* _EXERCISE_
Copy each line below word for word and drop every image.

* _INFORMATION PROVIDED_
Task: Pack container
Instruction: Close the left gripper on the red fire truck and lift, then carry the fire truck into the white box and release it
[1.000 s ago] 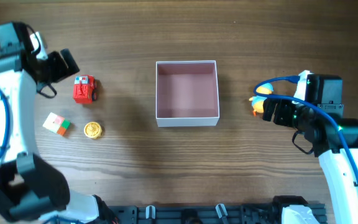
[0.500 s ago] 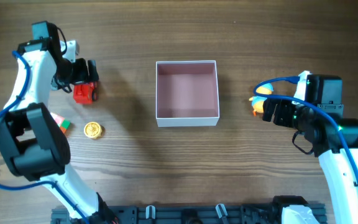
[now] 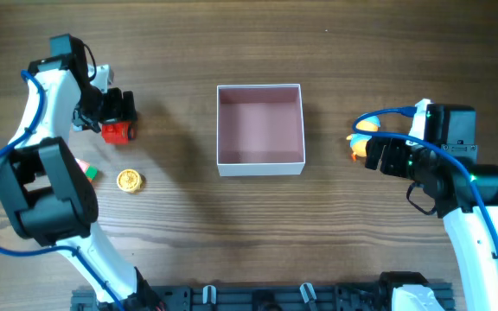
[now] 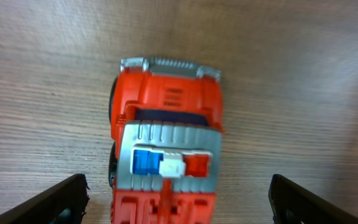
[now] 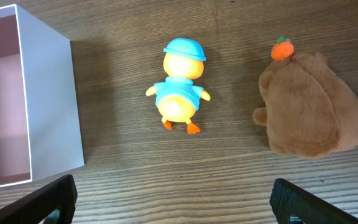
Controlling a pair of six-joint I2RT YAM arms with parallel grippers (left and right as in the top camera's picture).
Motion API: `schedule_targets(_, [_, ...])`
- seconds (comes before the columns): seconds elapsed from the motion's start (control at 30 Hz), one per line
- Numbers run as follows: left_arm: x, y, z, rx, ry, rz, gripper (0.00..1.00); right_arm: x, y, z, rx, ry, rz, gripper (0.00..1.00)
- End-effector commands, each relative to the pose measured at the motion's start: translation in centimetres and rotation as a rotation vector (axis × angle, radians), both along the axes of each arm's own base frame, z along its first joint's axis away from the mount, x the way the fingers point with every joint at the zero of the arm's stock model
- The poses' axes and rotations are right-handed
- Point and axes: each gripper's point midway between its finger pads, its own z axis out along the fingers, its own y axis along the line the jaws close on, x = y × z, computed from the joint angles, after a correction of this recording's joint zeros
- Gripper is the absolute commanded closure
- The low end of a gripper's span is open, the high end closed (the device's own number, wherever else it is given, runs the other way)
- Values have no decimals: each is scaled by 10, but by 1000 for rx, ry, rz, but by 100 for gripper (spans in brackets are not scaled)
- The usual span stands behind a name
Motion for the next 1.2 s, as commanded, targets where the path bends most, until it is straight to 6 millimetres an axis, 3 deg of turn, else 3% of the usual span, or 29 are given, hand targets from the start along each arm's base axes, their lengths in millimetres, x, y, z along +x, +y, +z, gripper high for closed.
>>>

* _RESULT BELOW_
Task: Pack container
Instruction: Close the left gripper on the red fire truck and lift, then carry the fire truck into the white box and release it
[1.000 s ago] 
[0.500 s ago] 
[now] 
[now] 
[now] 
Controlling a pair of six-joint I2RT YAM arms with parallel grippers (left and right as in the top camera's picture).
Motion API: `schedule_targets(_, [_, ...])`
- seconds (comes before the columns): seconds elapsed from the motion's start (control at 30 Hz), one per line
- Numbers run as follows: left_arm: x, y, z, rx, ry, rz, gripper (0.00..1.00); right_arm: x, y, z, rx, ry, rz, gripper (0.00..1.00)
- End-effector commands, each relative to the pose measured at the motion's start: translation in centimetres and rotation as a rotation vector (axis × angle, radians), both along the axes of each arm's own base frame, z along its first joint's axis away from the mount, x the way the fingers point with every joint at the zero of the arm's stock model
- The poses' axes and rotations are right-handed
- Point and axes: each gripper's point midway between its finger pads, its own z axis out along the fingers, its own y axis along the line the jaws close on, x = y × z, computed from the joint angles, after a correction of this recording's joint zeros
- Gripper is the absolute commanded closure
- The low end of a gripper's span is open, the high end closed (the device's own number, wherever else it is given, runs the other way)
- Values have no decimals: each is scaled by 10, but by 1000 for rx, ry, rz, but by 100 for gripper (spans in brackets are not scaled)
- The usual span stands behind a name
Motion for the next 1.2 s, as commanded, targets where the path bends most, until it is straight to 6 millimetres an axis, 3 deg of turn, else 3% of the usual span, or 29 are given, hand targets from the start along each arm's base axes, their lengths in millimetres, x, y, z along +x, +y, +z, gripper high for closed.
>>>

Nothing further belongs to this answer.